Before NaNoWriMo proper began, I spent around two months preparing for the month-long event. I have looked for pictures--how my characters would look like; how their houses look like; their cars, and everything else I thought would help with their characterization. Apart from that, I have also been reading Chick-lit novels, as it was the genre to which the novel I was writing belongs, and surely, they have helped me when it comes to the structure, the language, and how the plot must unfold. One of the great modern-age writers from my country, Mr. Joachim Emilio Antonio, was surely right when he had written in my special notebook the following words:

Read. Read. Read.
Write. Write. Write.
In that order.
I did not say anything about editing yet.

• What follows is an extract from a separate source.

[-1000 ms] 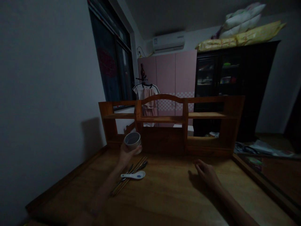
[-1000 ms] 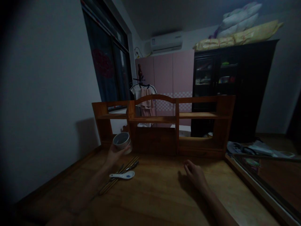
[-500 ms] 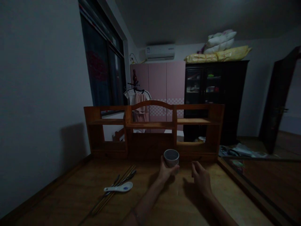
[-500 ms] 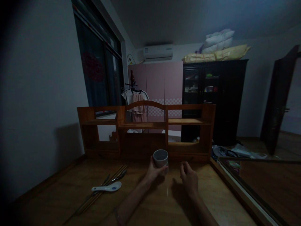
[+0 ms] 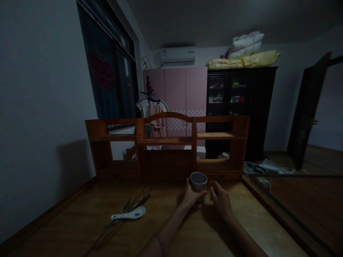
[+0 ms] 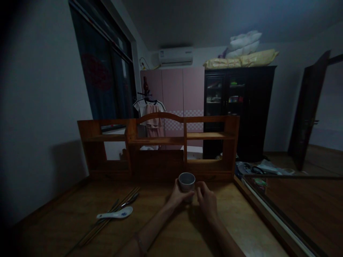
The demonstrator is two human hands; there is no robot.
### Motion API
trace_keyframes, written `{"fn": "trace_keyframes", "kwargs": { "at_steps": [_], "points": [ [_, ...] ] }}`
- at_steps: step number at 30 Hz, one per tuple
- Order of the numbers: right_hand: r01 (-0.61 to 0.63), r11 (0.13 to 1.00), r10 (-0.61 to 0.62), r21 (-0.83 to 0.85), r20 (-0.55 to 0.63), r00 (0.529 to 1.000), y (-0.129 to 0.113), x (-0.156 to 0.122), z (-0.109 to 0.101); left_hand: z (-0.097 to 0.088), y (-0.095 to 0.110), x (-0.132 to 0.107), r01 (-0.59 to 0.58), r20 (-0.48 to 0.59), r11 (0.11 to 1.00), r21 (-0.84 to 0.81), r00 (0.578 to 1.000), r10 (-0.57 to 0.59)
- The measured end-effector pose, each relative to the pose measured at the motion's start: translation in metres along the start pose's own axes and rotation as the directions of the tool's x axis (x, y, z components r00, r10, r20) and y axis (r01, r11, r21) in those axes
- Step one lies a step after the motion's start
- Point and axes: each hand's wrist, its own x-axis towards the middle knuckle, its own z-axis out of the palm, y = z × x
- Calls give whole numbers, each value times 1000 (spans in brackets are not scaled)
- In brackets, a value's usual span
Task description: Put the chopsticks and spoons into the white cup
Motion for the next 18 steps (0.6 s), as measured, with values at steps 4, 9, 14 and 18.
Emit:
{"fn": "trace_keyframes", "kwargs": {
  "at_steps": [4,9,14,18],
  "points": [
    [0,1000,0,2,3,1000,0,1,0,1,3,-3,-19,-17,994,110,1000,21],
    [-5,1000,5,-11,1,1000,1,1,2,-19,22,-13,-10,-19,959,282,1000,16],
    [-11,1000,11,-17,-25,1000,0,1,0,-92,69,-28,-81,57,879,470,996,61],
    [-1,1000,0,-5,-16,1000,0,1,-1,-170,115,-42,-119,92,713,691,993,76]
  ]
}}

But if I were to be asked to point out what the most important thing learned from the crazy NaNoWriMo experience was, I would say that it would be, aside from the overused 'do not give up' and 'just keep on writing' quote-unquote lessons, very important to have friends with you who would challenge you to go out of your comfort zone to achieve or be something or someone you never thought of having or being. Sure, it may sound as if you would allow them to push you around--I, admittedly, have an iron will and my friends always complain about how hard it is to even bend it; I am improving on it, though--but know that they would do so because they could not wait for you to get to the finish line and accomplish something spectacular. And trust me, they would be very happy to have been one of your cheerleaders. *wink*


P.S.
Another important lesson learned: have a bet with people you trust whenever you have a difficult task to accomplish and make sure that the stakes are high.


Until the next writing/blogging escapade!